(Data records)
════════

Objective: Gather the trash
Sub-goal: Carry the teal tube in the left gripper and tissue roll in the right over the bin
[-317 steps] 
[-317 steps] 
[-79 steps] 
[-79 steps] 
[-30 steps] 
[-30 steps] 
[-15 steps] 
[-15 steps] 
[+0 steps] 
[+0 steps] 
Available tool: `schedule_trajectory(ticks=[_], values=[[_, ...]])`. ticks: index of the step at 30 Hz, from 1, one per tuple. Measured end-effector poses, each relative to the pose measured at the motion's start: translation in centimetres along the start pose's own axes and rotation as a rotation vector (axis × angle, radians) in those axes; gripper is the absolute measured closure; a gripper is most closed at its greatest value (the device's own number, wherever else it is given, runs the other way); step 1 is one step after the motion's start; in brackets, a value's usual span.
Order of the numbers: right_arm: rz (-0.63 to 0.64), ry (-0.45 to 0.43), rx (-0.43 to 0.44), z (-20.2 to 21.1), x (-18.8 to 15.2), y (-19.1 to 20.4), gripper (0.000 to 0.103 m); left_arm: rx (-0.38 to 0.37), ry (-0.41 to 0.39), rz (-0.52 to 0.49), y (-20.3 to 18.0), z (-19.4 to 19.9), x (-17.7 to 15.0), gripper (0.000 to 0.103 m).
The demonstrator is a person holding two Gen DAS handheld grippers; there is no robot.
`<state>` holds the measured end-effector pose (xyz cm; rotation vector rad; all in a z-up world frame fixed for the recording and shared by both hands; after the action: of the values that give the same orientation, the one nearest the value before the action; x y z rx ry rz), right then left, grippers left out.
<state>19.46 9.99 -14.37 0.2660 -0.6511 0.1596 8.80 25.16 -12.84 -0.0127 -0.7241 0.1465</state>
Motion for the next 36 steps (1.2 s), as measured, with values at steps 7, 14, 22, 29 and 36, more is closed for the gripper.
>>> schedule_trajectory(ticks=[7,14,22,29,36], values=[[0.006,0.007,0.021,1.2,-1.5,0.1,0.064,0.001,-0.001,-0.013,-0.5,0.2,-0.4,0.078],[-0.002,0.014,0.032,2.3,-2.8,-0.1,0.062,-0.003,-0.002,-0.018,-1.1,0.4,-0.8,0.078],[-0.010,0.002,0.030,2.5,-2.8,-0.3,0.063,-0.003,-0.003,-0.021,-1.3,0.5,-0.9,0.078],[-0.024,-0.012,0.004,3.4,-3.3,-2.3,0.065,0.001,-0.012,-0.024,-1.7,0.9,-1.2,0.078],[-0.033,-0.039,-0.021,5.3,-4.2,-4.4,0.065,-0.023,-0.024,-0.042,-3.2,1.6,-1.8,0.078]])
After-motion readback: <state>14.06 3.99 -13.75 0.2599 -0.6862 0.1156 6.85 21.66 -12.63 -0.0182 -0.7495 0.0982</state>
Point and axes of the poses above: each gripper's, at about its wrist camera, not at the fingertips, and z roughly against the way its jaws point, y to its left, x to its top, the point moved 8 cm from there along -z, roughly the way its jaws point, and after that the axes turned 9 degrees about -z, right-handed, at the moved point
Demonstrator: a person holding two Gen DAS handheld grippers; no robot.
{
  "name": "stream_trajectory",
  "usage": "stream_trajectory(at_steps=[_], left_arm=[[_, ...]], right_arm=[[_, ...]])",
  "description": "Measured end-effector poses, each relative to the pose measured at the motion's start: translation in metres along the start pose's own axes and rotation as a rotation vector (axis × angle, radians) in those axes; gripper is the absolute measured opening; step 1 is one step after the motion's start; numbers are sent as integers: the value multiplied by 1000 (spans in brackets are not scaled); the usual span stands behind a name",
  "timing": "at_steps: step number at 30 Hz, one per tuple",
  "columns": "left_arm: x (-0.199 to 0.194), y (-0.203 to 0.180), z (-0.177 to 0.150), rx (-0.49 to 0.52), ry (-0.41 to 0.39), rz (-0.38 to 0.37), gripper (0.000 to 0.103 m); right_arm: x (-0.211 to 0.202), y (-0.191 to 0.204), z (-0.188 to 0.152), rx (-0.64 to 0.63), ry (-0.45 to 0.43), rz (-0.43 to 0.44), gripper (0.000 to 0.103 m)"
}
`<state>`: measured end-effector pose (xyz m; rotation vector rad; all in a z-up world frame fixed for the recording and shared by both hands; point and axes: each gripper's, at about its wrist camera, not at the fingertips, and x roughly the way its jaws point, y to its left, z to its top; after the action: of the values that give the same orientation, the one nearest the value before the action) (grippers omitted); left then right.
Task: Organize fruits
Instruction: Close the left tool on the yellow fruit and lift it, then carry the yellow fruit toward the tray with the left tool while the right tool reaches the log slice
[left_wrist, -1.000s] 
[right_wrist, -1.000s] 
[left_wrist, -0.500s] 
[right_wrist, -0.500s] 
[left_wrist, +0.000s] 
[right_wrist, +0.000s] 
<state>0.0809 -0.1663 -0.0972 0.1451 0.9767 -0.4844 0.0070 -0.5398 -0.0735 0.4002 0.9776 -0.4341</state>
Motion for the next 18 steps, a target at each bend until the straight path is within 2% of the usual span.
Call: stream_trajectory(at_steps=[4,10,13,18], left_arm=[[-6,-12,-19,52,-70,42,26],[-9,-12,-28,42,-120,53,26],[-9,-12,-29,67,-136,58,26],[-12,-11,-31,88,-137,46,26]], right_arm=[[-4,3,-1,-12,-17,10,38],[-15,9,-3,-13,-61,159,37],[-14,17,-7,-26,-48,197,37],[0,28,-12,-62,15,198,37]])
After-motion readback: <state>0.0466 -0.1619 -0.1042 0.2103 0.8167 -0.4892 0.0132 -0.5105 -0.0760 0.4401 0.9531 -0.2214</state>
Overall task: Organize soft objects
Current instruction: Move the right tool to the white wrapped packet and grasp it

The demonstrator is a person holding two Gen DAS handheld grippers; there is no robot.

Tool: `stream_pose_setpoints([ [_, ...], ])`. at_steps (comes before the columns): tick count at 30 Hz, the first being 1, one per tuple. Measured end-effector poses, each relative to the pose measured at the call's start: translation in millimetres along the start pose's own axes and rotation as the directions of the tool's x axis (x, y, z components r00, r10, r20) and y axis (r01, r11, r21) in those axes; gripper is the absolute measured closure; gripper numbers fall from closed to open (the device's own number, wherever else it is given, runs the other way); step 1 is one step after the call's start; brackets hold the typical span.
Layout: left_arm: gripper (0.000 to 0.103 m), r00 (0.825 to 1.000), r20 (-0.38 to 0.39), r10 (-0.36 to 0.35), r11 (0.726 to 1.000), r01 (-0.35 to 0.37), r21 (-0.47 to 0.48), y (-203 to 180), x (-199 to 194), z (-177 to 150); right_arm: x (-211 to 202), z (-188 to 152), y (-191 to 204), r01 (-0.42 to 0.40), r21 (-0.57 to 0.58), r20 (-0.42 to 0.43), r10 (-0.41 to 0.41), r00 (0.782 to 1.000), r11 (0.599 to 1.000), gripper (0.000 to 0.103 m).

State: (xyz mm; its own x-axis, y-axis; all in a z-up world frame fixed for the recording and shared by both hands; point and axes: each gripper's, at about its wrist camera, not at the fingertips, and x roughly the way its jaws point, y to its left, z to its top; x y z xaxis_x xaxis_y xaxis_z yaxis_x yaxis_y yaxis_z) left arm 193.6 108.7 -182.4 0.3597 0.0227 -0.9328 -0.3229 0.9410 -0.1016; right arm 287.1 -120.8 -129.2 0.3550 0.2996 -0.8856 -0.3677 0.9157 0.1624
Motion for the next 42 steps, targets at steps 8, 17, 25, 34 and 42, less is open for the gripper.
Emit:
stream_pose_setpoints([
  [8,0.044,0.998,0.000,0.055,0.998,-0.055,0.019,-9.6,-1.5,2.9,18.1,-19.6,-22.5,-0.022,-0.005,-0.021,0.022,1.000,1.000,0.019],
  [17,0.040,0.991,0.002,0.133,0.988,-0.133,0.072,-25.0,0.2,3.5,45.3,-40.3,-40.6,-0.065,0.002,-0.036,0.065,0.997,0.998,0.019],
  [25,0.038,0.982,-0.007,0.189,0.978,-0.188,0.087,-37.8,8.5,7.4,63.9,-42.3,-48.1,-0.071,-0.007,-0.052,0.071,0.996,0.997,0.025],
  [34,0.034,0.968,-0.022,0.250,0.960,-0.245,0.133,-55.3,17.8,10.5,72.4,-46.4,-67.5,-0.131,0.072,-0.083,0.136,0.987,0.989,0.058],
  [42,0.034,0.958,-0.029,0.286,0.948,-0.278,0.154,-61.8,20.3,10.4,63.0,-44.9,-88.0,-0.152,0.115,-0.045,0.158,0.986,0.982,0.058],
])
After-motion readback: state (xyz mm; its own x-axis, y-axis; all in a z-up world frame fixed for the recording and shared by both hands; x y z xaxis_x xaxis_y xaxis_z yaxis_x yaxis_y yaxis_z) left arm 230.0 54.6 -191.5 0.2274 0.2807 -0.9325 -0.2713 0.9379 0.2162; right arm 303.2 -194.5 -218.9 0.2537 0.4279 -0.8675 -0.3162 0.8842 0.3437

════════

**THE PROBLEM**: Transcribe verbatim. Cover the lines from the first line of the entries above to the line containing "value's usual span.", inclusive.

**OUTPUT OF THE EXERCISE**:
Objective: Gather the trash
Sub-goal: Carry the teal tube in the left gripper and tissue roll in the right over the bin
[-317 steps] 
[-317 steps] 
[-79 steps] 
[-79 steps] 
[-30 steps] 
[-30 steps] 
[-15 steps] 
[-15 steps] 
[+0 steps] 
[+0 steps] 
Available tool: `schedule_trajectory(ticks=[_], values=[[_, ...]])`. ticks: index of the step at 30 Hz, from 1, one per tuple. Measured end-effector poses, each relative to the pose measured at the motion's start: translation in centimetres along the start pose's own axes and rotation as a rotation vector (axis × angle, radians) in those axes; gripper is the absolute measured closure; a gripper is most closed at its greatest value (the device's own number, wherever else it is given, runs the other way); step 1 is one step after the motion's start; in brackets, a value's usual span.

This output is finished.